|Knud Henrik's diary 24 June 2006: Bulongwa, Makete|
Last updated 2007.11.21
|With a sad sentiment we left Matema Lake Shore Resort. Next port of call was the small village Bulongwa, which would be completely unmemorable was it not for the most magnificent setting. We (I) had counted on the existence of a fairly direct road from Matema to Bulongwa, but local knowledge assured us that there was no other way than going almost all the way back to Mbeya and cross over the Poroto and Kipengere mountain ranges. The road took us to very high altitudes, more than 2900 m asl. In the end we arrived at the little village of Bulongwa just to find ourselves only 18 km from the starting point but almost 2 km above, a detour of some 200 km to get there.

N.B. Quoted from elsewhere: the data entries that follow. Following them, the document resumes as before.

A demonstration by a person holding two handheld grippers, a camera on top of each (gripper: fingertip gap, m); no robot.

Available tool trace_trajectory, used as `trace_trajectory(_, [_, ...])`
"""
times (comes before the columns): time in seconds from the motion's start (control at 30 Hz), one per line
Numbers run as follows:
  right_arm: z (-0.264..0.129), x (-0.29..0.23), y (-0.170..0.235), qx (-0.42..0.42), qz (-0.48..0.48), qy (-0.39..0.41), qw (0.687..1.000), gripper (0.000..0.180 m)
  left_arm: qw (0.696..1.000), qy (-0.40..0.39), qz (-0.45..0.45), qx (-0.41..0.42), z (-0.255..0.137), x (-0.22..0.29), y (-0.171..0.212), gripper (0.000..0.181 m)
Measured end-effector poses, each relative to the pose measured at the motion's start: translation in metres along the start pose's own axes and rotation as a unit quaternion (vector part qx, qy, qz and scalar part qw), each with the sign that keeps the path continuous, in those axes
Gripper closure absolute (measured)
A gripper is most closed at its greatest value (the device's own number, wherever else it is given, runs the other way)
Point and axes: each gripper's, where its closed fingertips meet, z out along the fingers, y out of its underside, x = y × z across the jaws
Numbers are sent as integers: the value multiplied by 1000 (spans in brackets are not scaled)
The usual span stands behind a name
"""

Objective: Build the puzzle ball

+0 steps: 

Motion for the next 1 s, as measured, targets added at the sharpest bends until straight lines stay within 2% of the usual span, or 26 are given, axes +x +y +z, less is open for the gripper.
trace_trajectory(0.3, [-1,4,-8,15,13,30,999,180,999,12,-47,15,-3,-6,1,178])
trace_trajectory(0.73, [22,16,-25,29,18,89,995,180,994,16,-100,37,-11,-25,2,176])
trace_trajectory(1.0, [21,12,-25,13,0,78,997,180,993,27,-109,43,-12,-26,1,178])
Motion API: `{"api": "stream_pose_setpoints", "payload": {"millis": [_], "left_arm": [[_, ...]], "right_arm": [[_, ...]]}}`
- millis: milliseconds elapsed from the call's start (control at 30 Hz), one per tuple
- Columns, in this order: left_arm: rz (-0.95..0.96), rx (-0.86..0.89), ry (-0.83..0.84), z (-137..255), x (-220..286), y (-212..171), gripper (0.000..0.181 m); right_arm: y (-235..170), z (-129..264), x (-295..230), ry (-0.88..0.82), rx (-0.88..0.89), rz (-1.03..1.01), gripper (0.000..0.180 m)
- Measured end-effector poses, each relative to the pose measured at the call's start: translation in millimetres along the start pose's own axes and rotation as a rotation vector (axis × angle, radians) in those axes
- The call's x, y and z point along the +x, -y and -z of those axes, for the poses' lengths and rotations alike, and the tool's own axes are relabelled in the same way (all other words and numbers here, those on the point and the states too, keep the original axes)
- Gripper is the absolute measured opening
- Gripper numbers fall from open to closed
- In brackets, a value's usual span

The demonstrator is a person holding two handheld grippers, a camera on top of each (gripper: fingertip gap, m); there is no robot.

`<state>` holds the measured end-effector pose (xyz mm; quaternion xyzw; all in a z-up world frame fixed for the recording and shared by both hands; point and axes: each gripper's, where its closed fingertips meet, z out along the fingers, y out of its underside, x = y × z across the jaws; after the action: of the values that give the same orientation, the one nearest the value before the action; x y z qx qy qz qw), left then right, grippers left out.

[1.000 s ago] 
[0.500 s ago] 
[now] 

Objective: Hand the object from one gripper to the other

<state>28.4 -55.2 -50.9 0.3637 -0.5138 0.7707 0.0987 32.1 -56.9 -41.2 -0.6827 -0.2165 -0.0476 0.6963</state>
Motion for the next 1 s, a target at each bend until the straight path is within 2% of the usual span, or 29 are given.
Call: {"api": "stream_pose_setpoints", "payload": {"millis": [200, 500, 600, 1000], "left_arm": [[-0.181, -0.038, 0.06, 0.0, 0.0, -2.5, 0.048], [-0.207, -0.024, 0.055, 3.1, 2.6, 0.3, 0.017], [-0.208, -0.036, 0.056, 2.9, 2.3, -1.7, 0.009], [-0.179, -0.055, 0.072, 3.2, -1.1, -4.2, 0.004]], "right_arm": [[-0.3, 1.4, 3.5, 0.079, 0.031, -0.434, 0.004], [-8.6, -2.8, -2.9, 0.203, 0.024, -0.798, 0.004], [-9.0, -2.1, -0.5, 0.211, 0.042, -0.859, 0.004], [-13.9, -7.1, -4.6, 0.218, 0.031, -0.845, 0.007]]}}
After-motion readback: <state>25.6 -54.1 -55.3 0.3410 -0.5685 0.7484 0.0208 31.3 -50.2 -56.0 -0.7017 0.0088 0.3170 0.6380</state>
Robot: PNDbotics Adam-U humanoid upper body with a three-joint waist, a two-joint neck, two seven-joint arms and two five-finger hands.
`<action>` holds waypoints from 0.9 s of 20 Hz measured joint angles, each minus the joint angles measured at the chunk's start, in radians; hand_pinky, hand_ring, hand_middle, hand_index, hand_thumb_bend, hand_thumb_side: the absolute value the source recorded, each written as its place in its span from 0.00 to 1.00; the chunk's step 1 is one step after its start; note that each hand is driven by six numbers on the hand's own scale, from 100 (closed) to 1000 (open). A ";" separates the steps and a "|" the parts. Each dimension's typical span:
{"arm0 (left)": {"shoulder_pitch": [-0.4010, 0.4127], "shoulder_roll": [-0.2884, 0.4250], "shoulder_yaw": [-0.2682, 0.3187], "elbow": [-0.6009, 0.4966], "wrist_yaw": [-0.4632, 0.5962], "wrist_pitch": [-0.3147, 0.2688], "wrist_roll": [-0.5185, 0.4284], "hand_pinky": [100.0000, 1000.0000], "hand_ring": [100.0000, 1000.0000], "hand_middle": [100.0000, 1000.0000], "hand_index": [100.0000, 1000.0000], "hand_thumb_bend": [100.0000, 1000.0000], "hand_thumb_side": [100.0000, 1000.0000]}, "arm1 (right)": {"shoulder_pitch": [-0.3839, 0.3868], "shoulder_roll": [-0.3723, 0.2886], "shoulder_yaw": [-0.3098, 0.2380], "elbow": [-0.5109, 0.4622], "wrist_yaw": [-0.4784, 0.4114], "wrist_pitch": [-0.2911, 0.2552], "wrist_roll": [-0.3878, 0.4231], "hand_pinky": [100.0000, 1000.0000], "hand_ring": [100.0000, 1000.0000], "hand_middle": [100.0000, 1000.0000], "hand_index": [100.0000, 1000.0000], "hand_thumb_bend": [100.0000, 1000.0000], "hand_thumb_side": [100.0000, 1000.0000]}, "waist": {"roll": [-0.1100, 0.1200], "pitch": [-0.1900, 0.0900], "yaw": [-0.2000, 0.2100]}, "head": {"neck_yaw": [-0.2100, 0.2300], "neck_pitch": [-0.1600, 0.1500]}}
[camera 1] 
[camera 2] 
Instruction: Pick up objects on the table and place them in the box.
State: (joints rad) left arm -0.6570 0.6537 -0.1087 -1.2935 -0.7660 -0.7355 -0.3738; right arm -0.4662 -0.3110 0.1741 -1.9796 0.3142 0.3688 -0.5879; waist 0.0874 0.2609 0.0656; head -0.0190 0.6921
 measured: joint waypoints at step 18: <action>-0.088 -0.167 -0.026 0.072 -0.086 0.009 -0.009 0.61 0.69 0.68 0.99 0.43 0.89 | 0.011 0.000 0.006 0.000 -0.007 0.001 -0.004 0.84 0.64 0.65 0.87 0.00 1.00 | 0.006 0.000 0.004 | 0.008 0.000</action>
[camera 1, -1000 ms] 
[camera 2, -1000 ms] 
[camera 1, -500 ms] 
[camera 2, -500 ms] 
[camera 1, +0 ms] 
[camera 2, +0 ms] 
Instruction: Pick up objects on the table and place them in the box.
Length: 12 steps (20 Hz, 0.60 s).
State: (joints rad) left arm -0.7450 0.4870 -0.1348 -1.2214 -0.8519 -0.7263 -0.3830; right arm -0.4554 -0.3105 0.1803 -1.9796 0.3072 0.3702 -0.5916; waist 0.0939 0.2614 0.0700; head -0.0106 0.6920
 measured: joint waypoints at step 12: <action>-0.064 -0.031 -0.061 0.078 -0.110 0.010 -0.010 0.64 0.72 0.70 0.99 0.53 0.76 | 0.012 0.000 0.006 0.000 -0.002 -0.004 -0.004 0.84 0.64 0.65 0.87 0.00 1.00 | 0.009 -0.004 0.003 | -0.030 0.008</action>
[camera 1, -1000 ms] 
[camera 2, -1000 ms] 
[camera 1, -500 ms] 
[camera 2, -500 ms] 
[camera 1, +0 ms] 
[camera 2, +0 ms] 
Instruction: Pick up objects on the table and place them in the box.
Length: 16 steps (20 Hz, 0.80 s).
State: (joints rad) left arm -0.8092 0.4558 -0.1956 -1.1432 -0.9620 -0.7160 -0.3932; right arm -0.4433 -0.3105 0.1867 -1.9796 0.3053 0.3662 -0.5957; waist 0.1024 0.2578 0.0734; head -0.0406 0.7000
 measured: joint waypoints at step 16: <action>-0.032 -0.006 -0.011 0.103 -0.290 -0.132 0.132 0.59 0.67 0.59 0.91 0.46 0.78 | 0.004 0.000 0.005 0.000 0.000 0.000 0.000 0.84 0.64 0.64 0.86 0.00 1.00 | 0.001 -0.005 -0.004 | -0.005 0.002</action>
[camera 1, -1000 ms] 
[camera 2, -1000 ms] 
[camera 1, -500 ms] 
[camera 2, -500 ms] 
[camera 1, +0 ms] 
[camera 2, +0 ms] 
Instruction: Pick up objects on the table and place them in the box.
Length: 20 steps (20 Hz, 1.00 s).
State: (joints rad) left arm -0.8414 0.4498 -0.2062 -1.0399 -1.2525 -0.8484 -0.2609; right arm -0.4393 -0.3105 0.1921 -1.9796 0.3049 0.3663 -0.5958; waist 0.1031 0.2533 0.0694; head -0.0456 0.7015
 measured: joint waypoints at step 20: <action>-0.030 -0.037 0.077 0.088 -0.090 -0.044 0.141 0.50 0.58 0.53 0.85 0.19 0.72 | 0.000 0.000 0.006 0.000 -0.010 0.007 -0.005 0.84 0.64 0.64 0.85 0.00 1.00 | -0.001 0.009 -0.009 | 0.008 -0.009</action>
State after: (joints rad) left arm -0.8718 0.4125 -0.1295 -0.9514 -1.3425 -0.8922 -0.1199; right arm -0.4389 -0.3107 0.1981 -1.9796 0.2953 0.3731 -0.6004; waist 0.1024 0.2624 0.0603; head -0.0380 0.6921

We had absolutely no idea nor prior information about were to stay at Bulongwa, but everywhere there are local guesthouses, though some very, very basic. However, the best guesthouse in Bulongwa (for some reason called Dodoma Guest House) was not that basic, quiet and clean, but smelling a lot of the recently applied paint. But what can you expect for the price of 4000 Tanzanian schillings (some US$ 3) for all the five of us.|
Next morning offered both some magnificent views and the lowest temperature recorded so far, just 8 º C. Poor Japhet, he found it freezing cold.
The local café was not yet ready to serve morning tea so we made a little excursion of some 10 km to a point with the most fabulous view to all sides, to the Rungwe Mountain to the northwest, to the Poroto and Kipengere Ranges to the north, to Lake Nyasa to the southwest and to the Livingstone Mountains to the south. Unfortunately, the view over the lake was rather misty, otherwise we might have been able to enjoy a view all the way to Malawi and the mountain range there, on the western side of the lake. It was rather weird standing there, looking down at Matema just 12 km away but more than 1600 m below. Actually, we were able to distinguish the red roofs of the Lake Shore Resort, where we had spent four days.
Having tea and some chapati (flat bread baked in a frying pan, NOT pancakes) at a little café en route we continued our journey towards the town Njombe. The road brought us through very different landscapes, some very fertile, other fairly dry, all depending on the slope being towards the south or the north. But all the way it was going up and down and around and more up, down and around, as it is going around in mountainous areas.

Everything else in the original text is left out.